Your reply should hold every entry below exactly as written and none of the pictures.

Saved entries:
+++

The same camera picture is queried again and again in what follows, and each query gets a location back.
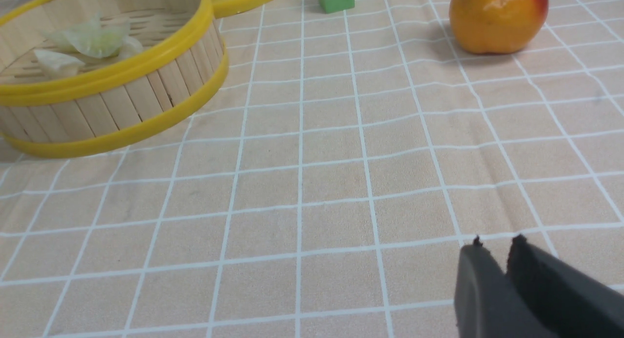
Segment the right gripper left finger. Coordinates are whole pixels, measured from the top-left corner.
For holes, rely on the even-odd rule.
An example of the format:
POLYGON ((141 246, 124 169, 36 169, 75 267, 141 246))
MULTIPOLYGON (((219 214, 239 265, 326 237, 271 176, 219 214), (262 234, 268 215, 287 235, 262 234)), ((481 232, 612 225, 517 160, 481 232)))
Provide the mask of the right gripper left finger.
POLYGON ((454 310, 460 338, 554 338, 479 236, 460 249, 454 310))

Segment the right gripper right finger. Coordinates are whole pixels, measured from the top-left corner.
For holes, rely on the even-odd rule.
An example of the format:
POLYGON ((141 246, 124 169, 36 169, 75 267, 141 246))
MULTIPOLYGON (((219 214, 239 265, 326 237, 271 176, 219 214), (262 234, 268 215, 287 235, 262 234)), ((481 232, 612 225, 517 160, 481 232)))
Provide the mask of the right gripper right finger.
POLYGON ((532 315, 558 338, 621 338, 622 294, 528 242, 512 240, 507 277, 532 315))

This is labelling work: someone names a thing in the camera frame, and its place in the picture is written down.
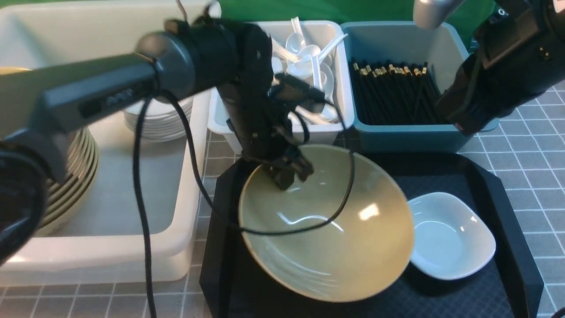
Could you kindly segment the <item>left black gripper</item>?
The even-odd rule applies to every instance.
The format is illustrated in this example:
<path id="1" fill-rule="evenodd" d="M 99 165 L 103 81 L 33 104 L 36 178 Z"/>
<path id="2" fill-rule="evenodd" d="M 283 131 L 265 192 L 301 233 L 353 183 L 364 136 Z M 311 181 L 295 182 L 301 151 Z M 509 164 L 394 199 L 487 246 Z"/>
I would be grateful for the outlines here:
<path id="1" fill-rule="evenodd" d="M 267 177 L 285 191 L 296 178 L 304 182 L 313 174 L 312 163 L 293 137 L 288 114 L 297 106 L 320 112 L 328 101 L 323 91 L 294 76 L 276 79 L 281 84 L 272 88 L 270 79 L 244 81 L 226 75 L 218 80 L 218 93 L 242 146 L 242 157 L 262 164 Z"/>

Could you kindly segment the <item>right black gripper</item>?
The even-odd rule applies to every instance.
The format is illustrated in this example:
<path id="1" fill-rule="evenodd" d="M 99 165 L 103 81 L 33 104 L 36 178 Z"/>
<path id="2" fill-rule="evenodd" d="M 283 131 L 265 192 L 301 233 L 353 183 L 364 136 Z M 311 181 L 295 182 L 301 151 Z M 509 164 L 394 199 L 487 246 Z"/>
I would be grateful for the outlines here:
<path id="1" fill-rule="evenodd" d="M 460 66 L 435 107 L 468 136 L 493 119 L 509 116 L 560 81 L 561 56 L 557 54 L 517 53 L 486 68 L 482 56 L 474 53 Z"/>

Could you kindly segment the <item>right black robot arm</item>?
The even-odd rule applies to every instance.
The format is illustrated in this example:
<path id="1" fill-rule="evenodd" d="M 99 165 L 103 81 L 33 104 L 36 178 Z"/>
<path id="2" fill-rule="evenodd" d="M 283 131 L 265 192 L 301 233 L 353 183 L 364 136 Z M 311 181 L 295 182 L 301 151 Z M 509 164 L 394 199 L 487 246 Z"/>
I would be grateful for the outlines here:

+++

[Answer for this exercise]:
The same camera picture is queried again and again in what follows, and each query gets a location back.
Segment the right gripper left finger. Coordinates are whole pixels, measured from the top-left corner.
For holes, rely on the even-odd rule.
An example of the format:
POLYGON ((141 246, 124 169, 36 169, 75 267, 141 246))
MULTIPOLYGON (((219 214, 239 265, 326 237, 271 176, 219 214), (262 234, 268 215, 287 235, 262 234)), ((481 232, 612 225, 517 160, 481 232)))
Provide the mask of the right gripper left finger.
POLYGON ((454 310, 460 338, 554 338, 479 236, 460 249, 454 310))

Segment the right gripper right finger. Coordinates are whole pixels, measured from the top-left corner.
For holes, rely on the even-odd rule.
An example of the format:
POLYGON ((141 246, 124 169, 36 169, 75 267, 141 246))
MULTIPOLYGON (((219 214, 239 265, 326 237, 271 176, 219 214), (262 234, 268 215, 287 235, 262 234)), ((481 232, 612 225, 517 160, 481 232)))
Provide the mask of the right gripper right finger.
POLYGON ((532 315, 558 338, 621 338, 622 294, 528 242, 512 240, 507 277, 532 315))

This is labelling work: someone names a thing in the camera frame, and its place in the picture is written down.
Could you kindly segment the <item>left black gripper</item>?
The even-odd rule applies to every instance.
The format is illustrated in this example:
<path id="1" fill-rule="evenodd" d="M 99 165 L 103 81 L 33 104 L 36 178 Z"/>
<path id="2" fill-rule="evenodd" d="M 283 131 L 265 192 L 301 233 L 353 183 L 364 136 Z M 311 181 L 295 182 L 301 151 Z M 509 164 L 394 199 L 487 246 Z"/>
I would be grateful for the outlines here:
<path id="1" fill-rule="evenodd" d="M 267 177 L 285 191 L 296 178 L 304 182 L 313 174 L 312 163 L 293 137 L 288 114 L 297 106 L 320 112 L 328 101 L 323 91 L 294 76 L 276 79 L 281 84 L 272 88 L 270 79 L 244 81 L 226 75 L 218 80 L 218 93 L 242 146 L 242 157 L 262 164 Z"/>

Could you kindly segment the <item>right black gripper</item>?
The even-odd rule applies to every instance.
The format is illustrated in this example:
<path id="1" fill-rule="evenodd" d="M 99 165 L 103 81 L 33 104 L 36 178 Z"/>
<path id="2" fill-rule="evenodd" d="M 283 131 L 265 192 L 301 233 L 353 183 L 364 136 Z M 311 181 L 295 182 L 301 151 Z M 509 164 L 394 199 L 487 246 Z"/>
I would be grateful for the outlines here:
<path id="1" fill-rule="evenodd" d="M 460 66 L 435 107 L 468 136 L 493 119 L 509 116 L 560 81 L 561 56 L 557 54 L 517 53 L 486 68 L 482 56 L 474 53 Z"/>

Could you kindly segment the <item>right black robot arm</item>?
The even-odd rule applies to every instance.
The format is illustrated in this example:
<path id="1" fill-rule="evenodd" d="M 99 165 L 103 81 L 33 104 L 36 178 Z"/>
<path id="2" fill-rule="evenodd" d="M 283 131 L 265 192 L 301 233 L 353 183 L 364 136 Z M 311 181 L 295 182 L 301 151 Z M 509 164 L 394 199 L 487 246 Z"/>
I would be grateful for the outlines here:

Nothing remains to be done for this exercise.